» Work instruction
Restate the entire listing word for word.

» Available data
══════

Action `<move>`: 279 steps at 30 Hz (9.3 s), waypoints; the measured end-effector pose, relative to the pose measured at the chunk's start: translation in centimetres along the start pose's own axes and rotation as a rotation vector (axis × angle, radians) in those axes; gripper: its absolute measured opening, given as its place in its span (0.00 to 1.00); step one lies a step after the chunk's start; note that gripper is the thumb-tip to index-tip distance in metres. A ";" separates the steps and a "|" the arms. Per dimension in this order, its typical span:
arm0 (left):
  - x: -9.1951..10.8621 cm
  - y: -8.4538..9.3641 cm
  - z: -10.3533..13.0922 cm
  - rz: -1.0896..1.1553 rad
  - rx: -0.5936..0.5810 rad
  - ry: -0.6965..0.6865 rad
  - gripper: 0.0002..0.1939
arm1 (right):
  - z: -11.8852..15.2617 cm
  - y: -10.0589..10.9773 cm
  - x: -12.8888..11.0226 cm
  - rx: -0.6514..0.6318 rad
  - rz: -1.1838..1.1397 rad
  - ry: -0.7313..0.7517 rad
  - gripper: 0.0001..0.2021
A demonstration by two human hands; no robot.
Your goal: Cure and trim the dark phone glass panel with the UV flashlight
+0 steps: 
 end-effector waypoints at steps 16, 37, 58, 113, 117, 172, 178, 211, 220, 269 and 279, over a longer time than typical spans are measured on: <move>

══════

» Task solution
Action `<move>`: 279 steps at 30 Hz (9.3 s), waypoints; the measured end-effector pose, relative to the pose measured at the chunk's start: translation in centimetres along the start pose's own axes and rotation as a rotation vector (axis × angle, radians) in those axes; gripper: its absolute measured opening, given as its place in its span (0.00 to 1.00); step one lies a step after the chunk's start; note that gripper is the thumb-tip to index-tip distance in metres. A ";" separates the steps and a "|" the arms. Per dimension in this order, its typical span:
arm0 (left):
  - x: -9.1951..10.8621 cm
  - y: -8.4538..9.3641 cm
  - z: -10.3533..13.0922 cm
  - rz: -1.0896..1.1553 rad
  - rx: -0.5936..0.5810 rad
  - ry: -0.6965..0.6865 rad
  - gripper: 0.0002..0.1939
arm1 (right):
  - z: -11.8852..15.2617 cm
  - y: -10.0589..10.9773 cm
  - x: -12.8888..11.0226 cm
  - rx: -0.6514..0.6318 rad
  - rz: -1.1838..1.1397 rad
  - ry: -0.7313..0.7517 rad
  - gripper: 0.0001..0.2021
A demonstration by two human hands; no robot.
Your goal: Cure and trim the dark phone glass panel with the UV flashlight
+0 steps: 
 end-effector waypoints at steps 16, 37, 58, 113, 117, 172, 178, 211, 220, 269 and 279, over a longer time than typical spans are measured on: <move>

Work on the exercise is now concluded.